Assignment =>
Lines to return, exactly: from the line with "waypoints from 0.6" to the line with "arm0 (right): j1" in the entries below, both included.

Extracted data Block Start

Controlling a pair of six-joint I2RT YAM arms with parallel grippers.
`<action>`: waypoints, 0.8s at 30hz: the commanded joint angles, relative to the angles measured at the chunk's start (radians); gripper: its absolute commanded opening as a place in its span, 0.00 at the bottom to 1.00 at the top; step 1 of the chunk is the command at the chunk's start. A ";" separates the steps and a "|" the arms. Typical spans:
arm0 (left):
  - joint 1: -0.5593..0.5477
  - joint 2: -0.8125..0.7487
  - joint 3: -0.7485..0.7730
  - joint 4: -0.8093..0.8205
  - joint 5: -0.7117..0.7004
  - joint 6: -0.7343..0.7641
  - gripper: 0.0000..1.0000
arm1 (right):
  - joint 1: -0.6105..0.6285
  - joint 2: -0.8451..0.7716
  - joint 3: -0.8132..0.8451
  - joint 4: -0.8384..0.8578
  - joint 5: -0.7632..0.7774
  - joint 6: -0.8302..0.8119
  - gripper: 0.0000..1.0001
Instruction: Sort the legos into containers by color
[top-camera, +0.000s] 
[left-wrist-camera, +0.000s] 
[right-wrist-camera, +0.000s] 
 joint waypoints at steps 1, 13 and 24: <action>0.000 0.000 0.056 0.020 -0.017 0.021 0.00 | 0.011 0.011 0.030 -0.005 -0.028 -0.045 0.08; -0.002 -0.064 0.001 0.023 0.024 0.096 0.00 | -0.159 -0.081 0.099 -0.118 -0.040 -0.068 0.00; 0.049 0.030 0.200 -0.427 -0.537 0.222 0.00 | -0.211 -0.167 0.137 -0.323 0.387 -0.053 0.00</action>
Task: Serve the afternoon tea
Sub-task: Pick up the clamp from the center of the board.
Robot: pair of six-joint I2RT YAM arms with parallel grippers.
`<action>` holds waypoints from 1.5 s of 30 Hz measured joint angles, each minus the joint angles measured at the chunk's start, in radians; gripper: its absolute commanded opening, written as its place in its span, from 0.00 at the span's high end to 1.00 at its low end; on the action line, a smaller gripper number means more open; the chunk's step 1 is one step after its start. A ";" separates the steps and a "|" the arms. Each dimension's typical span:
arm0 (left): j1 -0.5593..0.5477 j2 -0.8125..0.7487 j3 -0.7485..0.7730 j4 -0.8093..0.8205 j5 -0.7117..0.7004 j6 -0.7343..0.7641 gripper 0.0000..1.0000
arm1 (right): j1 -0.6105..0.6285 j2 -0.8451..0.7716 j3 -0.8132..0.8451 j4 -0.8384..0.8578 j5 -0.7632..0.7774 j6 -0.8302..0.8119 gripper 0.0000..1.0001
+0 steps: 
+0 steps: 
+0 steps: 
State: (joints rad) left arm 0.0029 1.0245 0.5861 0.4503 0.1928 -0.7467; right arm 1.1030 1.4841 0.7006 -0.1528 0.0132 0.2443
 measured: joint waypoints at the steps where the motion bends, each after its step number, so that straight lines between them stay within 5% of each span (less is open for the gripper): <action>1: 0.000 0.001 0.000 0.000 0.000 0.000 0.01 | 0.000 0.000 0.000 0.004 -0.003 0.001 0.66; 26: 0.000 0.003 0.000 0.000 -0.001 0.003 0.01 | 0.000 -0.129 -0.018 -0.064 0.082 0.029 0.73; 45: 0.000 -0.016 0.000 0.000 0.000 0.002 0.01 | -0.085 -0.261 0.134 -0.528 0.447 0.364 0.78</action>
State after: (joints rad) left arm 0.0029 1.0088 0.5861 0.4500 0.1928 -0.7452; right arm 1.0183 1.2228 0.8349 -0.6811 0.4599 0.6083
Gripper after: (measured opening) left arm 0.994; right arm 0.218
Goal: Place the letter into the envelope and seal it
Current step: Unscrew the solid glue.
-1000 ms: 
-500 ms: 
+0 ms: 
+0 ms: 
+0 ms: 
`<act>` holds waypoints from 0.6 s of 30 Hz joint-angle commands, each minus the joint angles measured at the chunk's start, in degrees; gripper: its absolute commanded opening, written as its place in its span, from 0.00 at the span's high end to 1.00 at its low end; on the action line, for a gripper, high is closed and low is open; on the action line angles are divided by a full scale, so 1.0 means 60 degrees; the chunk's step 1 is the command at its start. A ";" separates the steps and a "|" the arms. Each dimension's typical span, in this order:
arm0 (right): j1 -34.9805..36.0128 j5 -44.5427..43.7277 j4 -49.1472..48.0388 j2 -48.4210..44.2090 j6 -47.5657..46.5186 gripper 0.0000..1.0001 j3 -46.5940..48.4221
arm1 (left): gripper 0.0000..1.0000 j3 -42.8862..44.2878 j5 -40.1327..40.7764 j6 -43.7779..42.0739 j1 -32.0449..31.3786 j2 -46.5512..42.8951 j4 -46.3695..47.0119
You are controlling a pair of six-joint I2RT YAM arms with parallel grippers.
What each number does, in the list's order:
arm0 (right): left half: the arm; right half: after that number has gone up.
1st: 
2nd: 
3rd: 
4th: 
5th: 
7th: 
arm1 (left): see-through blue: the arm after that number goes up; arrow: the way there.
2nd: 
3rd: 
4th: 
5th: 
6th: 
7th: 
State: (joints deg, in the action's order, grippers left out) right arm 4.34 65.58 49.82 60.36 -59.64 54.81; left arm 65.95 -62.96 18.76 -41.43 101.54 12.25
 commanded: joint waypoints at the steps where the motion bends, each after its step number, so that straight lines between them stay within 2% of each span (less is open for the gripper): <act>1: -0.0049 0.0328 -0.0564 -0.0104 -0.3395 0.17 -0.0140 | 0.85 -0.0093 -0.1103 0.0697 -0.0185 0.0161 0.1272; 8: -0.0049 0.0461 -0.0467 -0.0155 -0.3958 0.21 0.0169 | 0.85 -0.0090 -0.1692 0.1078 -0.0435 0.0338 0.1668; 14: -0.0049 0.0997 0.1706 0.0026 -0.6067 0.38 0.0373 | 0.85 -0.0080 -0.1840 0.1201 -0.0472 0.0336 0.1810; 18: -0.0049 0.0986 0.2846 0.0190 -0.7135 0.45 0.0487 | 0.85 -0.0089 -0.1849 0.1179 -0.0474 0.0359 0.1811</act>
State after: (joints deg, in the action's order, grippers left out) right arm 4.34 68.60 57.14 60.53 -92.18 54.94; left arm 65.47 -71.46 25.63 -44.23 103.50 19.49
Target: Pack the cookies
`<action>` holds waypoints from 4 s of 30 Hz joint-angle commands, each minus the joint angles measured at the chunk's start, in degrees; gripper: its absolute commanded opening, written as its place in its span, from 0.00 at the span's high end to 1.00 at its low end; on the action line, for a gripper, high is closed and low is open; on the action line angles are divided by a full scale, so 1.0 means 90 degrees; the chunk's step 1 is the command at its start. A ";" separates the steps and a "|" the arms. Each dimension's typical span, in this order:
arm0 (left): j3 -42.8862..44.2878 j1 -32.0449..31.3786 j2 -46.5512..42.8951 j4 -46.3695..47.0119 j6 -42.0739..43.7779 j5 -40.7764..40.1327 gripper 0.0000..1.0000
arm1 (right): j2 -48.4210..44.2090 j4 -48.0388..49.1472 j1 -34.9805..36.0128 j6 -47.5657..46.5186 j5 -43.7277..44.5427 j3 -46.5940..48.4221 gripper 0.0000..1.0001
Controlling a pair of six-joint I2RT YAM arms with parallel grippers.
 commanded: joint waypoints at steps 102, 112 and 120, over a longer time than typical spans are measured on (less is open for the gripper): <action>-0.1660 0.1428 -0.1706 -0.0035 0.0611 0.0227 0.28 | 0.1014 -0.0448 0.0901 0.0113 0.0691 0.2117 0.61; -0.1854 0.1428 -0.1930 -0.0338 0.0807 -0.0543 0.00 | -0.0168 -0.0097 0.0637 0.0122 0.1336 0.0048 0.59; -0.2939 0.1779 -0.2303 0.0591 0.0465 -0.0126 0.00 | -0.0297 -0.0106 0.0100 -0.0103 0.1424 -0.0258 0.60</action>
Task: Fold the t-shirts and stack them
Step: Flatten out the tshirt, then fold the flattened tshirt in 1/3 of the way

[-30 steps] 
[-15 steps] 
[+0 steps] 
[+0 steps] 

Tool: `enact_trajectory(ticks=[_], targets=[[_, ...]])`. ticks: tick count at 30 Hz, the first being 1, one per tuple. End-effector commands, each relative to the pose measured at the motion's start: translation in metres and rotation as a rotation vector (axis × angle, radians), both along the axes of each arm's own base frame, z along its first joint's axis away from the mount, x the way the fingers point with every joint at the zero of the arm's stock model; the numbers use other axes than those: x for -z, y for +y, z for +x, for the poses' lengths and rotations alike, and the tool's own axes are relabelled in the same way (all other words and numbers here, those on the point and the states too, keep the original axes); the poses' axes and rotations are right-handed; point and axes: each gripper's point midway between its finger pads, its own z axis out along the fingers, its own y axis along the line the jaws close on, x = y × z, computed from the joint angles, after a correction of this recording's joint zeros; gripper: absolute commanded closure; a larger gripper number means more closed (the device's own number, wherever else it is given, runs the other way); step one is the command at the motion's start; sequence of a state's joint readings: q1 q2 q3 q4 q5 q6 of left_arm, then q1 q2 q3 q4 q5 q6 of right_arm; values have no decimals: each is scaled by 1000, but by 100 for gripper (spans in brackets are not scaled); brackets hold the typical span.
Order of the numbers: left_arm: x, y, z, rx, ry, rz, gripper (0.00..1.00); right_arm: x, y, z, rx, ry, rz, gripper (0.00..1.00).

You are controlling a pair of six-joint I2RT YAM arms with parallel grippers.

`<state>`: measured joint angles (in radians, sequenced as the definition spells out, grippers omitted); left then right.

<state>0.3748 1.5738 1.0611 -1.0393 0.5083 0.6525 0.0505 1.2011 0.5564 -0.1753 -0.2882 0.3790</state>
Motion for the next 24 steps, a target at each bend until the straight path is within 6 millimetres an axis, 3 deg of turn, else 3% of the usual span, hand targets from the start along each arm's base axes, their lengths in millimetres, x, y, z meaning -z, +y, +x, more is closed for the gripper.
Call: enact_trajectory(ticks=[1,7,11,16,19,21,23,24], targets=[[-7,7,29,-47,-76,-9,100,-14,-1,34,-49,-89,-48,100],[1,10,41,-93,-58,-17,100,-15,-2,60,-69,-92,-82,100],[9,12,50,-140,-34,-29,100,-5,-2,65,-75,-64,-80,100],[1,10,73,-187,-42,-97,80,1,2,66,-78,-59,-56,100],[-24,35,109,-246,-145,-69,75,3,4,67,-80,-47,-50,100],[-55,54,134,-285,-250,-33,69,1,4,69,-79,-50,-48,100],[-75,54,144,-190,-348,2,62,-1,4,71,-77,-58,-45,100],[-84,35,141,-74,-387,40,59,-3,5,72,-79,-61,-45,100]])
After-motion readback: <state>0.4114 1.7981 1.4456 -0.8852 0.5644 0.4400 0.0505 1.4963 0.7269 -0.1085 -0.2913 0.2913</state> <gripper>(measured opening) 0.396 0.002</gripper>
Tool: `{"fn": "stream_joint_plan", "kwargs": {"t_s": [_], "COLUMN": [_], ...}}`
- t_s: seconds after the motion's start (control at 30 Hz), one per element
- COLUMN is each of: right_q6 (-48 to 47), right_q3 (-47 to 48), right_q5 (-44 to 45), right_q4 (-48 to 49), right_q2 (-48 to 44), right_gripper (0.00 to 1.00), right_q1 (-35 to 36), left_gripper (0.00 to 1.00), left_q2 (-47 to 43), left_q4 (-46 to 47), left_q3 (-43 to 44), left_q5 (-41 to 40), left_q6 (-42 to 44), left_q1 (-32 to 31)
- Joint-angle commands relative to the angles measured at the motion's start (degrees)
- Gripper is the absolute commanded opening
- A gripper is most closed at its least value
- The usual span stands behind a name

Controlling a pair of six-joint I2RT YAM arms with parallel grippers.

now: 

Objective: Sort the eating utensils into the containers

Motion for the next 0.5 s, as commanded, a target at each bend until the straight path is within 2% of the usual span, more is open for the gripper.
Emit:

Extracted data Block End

Worked solution =>
`<act>` holds waypoints from 0.6 s of 30 Hz joint-angle commands, each minus the joint angles measured at the chunk's start, in degrees; gripper: its absolute commanded opening, written as its place in its span, from 0.00 at the span's high end to 1.00 at its low end; on the action line, for a gripper, high is closed and low is open; on the action line angles are divided by a full scale, so 1.0 means 60 degrees; the chunk's step 1 is the command at its start. A ";" separates the steps and a "|" the arms. Each dimension's typical span, in this order:
arm0 (right): j1 -34.9805..36.0128 j5 -44.5427..43.7277 j4 -49.1472..48.0388 j2 -48.4210..44.2090 j6 -47.5657..46.5186 gripper 0.0000..1.0001 j3 -46.5940..48.4221

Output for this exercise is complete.